TASK DESCRIPTION: All entries need to be written out verbatim, with pictures omitted.

RECORDS SHOWN:
----

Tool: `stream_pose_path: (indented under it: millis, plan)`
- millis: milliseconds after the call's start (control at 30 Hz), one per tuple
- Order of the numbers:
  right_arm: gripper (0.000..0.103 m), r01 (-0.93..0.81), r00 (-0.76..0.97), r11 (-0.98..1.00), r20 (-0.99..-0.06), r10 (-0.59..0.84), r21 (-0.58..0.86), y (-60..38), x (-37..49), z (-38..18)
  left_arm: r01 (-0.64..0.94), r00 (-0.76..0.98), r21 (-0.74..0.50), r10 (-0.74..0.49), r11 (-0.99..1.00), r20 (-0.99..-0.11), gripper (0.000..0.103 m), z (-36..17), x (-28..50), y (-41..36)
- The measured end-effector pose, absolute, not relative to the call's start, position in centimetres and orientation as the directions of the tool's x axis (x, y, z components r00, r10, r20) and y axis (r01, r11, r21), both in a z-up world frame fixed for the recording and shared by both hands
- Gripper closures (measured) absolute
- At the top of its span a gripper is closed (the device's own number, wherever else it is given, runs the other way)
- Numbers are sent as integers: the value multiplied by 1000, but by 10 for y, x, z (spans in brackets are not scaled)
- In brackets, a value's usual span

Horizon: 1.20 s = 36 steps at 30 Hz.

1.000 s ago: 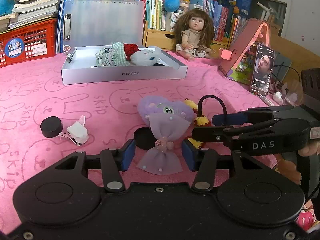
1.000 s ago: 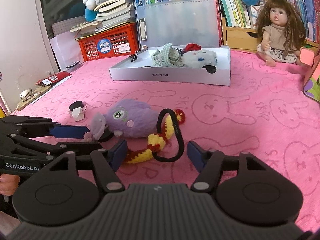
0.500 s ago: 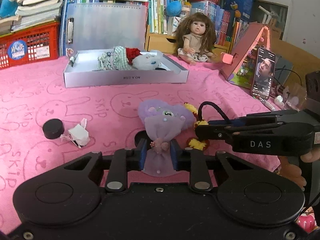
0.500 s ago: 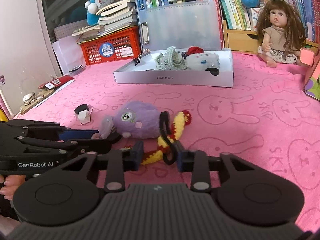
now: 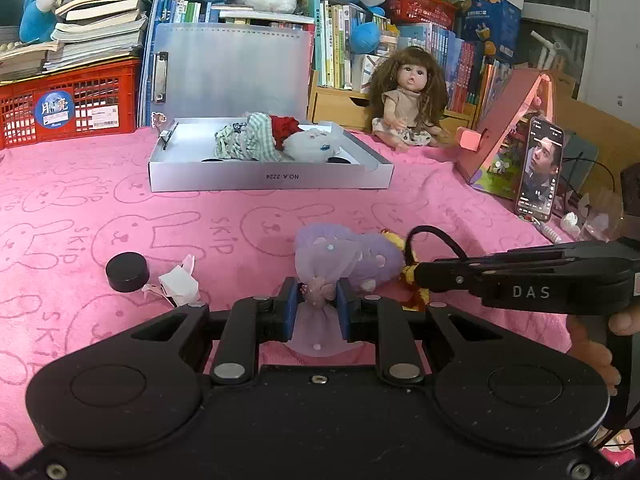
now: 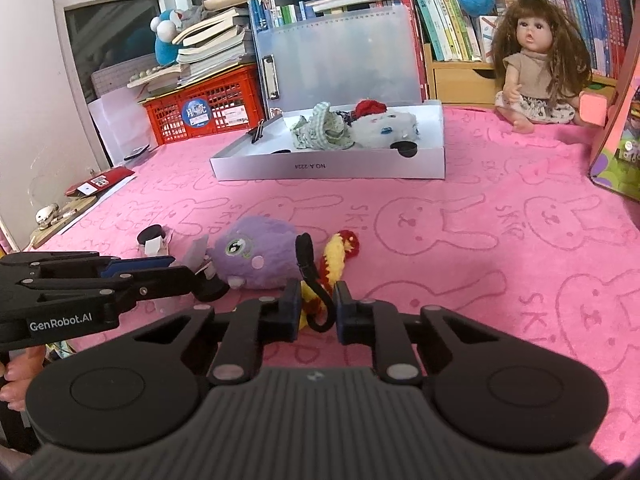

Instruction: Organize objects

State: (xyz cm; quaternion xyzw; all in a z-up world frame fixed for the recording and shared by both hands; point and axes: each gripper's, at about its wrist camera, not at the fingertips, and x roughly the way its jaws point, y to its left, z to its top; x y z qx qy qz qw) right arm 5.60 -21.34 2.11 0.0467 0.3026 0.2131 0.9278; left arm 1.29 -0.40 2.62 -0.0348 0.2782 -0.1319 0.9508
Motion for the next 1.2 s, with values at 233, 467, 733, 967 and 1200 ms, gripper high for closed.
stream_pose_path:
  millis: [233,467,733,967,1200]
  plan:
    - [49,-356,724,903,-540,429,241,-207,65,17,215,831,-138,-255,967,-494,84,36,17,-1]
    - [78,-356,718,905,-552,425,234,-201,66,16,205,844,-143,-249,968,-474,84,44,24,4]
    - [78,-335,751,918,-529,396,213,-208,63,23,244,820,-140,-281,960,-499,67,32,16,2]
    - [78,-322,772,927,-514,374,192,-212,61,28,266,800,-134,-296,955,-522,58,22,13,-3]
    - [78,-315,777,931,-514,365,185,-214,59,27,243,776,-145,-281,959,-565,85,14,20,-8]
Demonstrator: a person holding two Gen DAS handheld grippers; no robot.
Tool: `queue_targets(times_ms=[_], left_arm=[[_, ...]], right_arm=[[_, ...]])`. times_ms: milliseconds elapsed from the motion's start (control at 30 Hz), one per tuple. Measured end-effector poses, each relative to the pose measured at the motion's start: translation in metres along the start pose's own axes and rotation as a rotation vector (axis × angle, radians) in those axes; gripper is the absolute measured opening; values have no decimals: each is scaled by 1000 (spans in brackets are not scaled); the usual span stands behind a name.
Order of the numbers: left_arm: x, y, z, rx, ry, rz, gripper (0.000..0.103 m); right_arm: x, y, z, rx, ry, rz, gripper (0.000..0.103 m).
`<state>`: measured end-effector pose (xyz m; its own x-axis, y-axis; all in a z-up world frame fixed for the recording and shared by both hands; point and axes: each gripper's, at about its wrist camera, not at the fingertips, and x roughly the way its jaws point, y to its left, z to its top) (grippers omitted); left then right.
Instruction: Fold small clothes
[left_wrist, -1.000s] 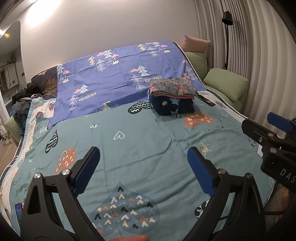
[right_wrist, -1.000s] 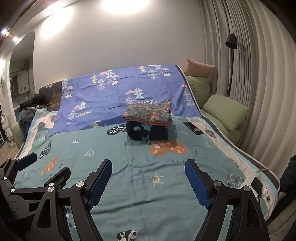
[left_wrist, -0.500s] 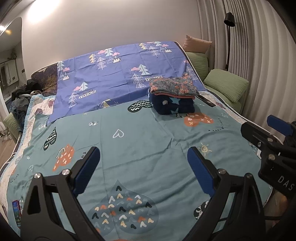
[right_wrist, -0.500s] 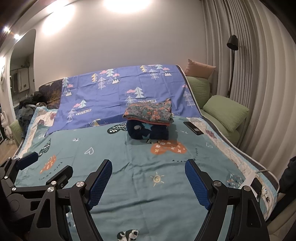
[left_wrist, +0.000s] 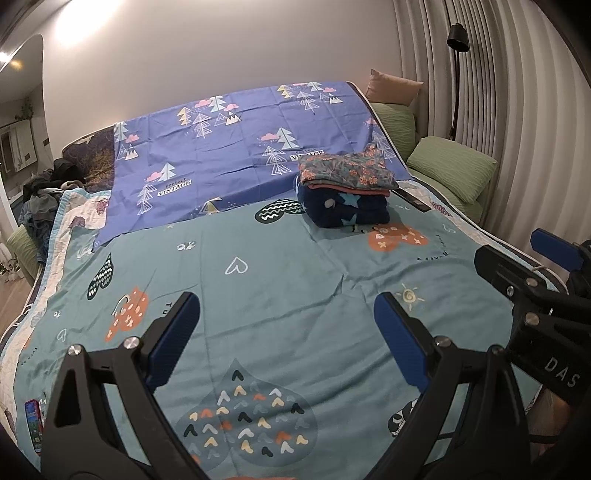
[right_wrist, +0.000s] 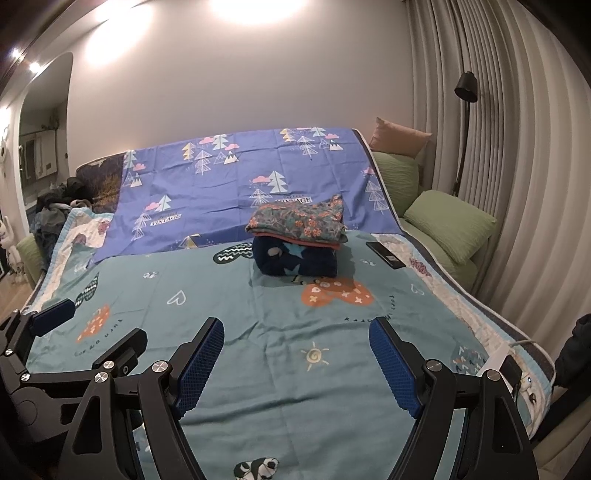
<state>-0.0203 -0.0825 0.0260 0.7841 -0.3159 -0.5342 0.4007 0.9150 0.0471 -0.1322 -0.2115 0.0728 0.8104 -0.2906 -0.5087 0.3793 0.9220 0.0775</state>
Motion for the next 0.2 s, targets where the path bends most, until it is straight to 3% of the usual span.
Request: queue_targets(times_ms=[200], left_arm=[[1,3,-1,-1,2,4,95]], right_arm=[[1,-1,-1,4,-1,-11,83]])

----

WRITTEN SOLUTION:
Tool: `stream_pose_path: (indented under it: millis, plan)`
- millis: milliseconds after the call's start (control at 30 Hz), one per tuple
- Order of the numbers:
  right_arm: gripper (0.000..0.103 m), r01 (-0.93..0.81), r00 (-0.76..0.97), r11 (-0.98..1.00), r20 (-0.99..-0.06), r10 (-0.59..0.84), r21 (-0.58..0.86), y (-60..38), x (-37..49), z (-38..18)
  left_arm: r01 (-0.64..0.94), r00 (-0.76..0.98), r21 (-0.74..0.50), r10 (-0.74..0.49), r11 (-0.99..1.00), r20 (-0.99..-0.11), gripper (0.000..0.103 m), z (-36..17), x (-28..50), y (-41..36)
- The measured end-effector pose, absolute, not relative to the call's start, position in centimetres and orientation as the directions of the tool's x axis (x, y, z components r00, r10, r20) and y axis (r01, r11, r21), both in a z-up world frame fixed for the recording and shared by both hands
- Gripper closures (measured) absolute
- At the top of its span a gripper is closed (the device's own number, wherever else it is given, runs the other way)
- Numbers are sent as integers: the value multiplied by 1000, but by 10 for y, x, z (spans in brackets are not scaled)
- In brackets, a value's usual span

Horizon: 1.20 s = 36 steps at 30 Hz.

1.000 s ago: 
1.000 s ago: 
0.500 s ago: 
0.500 s ago: 
now: 
now: 

Instruction: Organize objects

State: (xyz cm; quaternion xyzw; all in a z-up world frame fixed for the recording and shared by both hands; point and axes: each gripper's, at about its wrist camera, not at the fingertips, and x roughly the way its jaws point, y to its left, z to its top; x y z qx qy qz qw) right arm 5.60 -21.34 2.11 0.0467 0.3026 0.2131 0.9278; left arm 1.29 -0.40 2.62 -0.0348 0.2782 -0.1319 0.9508
Motion for the next 1.2 s, with values at 233, 467, 733, 967 and 1200 ms, gripper high for closed.
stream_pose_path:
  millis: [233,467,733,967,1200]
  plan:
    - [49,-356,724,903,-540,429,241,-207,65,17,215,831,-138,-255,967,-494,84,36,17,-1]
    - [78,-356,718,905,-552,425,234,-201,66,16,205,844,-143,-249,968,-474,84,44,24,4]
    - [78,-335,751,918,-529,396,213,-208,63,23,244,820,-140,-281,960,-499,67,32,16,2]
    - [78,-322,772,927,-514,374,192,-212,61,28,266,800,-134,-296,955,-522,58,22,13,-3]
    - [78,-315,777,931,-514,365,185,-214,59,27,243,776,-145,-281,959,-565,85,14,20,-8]
Demonstrator: a person holding two Gen DAS handheld grippers; no robot.
Tool: `queue_targets(times_ms=[_], left_arm=[[_, ...]], right_arm=[[_, ...]])`. times_ms: milliseconds elapsed from the motion's start (control at 30 Hz), one per tuple. Measured end-effector poses, each relative to the pose measured at the motion's start: translation in metres along the start pose's own axes and rotation as a rotation vector (axis × angle, radians) in those axes; gripper is the absolute measured opening; values have no decimals: each is scaled by 1000 (spans in brackets are not scaled); the usual span stands behind a name.
Order of the numbers: left_arm: x, y, z, rx, ry, rz, gripper (0.000..0.103 m); right_arm: x, y, z, rx, ry, rz, gripper (0.000..0.103 m).
`<state>`: measured end-effector pose (xyz m; its own x-axis, y-axis; all in a z-up world frame fixed for the recording and shared by both hands; point and axes: each gripper's, at about its wrist camera, not at the fingertips, and x roughly the way its jaws point, y to its left, z to its top) (grippers omitted); left then right.
Instruction: Fold small clothes
[left_wrist, -1.000s] 
[right_wrist, -1.000s] 
[left_wrist, -0.500s] 
[right_wrist, -0.500s] 
[left_wrist, +0.000s] 
[right_wrist, +0.000s] 
<state>-0.0203 -0.0825 0.0260 0.7841 -0.3159 -0.5342 0.4007 0.9150 0.0471 -0.1322 -0.2115 0.0728 0.8104 -0.2906 -0.5087 0.3793 0.9220 0.0775</state>
Motion for the next 0.2 s, targets where the path bends most, until it is straight to 3% of the usual span.
Request: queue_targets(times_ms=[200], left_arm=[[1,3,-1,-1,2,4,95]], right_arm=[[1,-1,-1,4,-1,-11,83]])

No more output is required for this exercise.